● EXERCISE
Quote these lines exactly: the one that holds "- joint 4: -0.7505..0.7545" and every line after it to the end of the material below. Skip pictures.
*** Opening SOURCE DATA ***
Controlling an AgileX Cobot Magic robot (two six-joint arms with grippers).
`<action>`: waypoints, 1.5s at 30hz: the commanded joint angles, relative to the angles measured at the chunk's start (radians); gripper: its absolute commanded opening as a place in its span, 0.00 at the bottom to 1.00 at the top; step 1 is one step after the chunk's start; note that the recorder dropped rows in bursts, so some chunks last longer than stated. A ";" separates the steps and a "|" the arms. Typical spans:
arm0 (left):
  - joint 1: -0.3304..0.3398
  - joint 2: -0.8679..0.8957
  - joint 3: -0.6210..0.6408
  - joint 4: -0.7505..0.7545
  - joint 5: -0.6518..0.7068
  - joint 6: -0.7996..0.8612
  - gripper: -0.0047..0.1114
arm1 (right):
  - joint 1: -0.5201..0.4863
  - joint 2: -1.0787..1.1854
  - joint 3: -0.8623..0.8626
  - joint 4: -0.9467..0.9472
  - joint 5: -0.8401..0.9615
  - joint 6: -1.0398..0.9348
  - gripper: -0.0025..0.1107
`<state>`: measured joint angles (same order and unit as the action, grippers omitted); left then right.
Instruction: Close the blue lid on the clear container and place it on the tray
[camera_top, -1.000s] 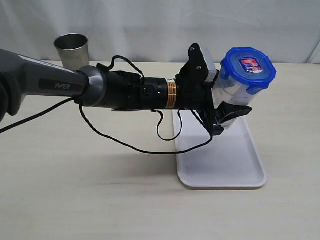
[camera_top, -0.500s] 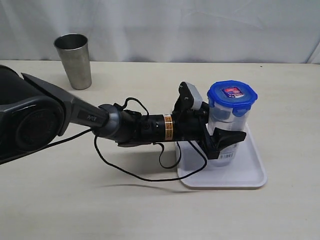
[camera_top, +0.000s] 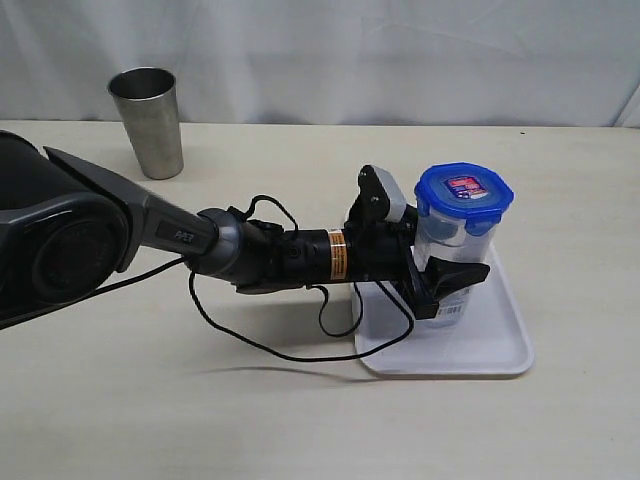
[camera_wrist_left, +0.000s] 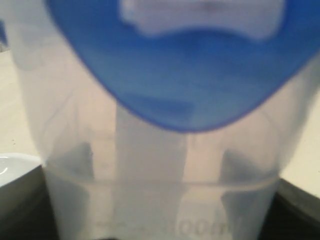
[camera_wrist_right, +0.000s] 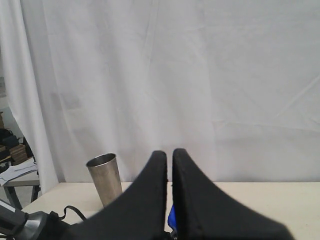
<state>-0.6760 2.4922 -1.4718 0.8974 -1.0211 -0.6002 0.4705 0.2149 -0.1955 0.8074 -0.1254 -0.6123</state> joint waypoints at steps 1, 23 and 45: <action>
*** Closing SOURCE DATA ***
● COMPLETED EXERCISE
  - joint 4: -0.7505..0.7545
  - joint 5: -0.6518..0.7068
  - joint 6: -0.7996..0.8612
  - gripper: -0.0047..0.1114
arm1 (right):
  - joint 1: -0.5201..0.4863
  - joint 2: -1.0787..1.1854
  - joint 3: -0.8623..0.8626
  - joint 4: -0.9467..0.9472
  - joint 5: -0.8401..0.9615
  - joint 6: -1.0398..0.9348
  - gripper: -0.0025..0.1107
`<state>`: measured joint angles (same order and unit as the action, grippers omitted); left then right.
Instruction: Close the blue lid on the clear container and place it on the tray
[camera_top, -1.000s] 
[camera_top, -0.500s] 
[camera_top, +0.000s] 
[camera_wrist_left, +0.000s] 
[camera_wrist_right, +0.000s] 
<state>-0.6760 2.4922 -1.4718 0.8974 -1.0211 -0.6002 0.4705 0.2149 -0.1955 0.8074 -0.1254 -0.6123</state> joint waypoints at steps 1, 23 and 45: <action>

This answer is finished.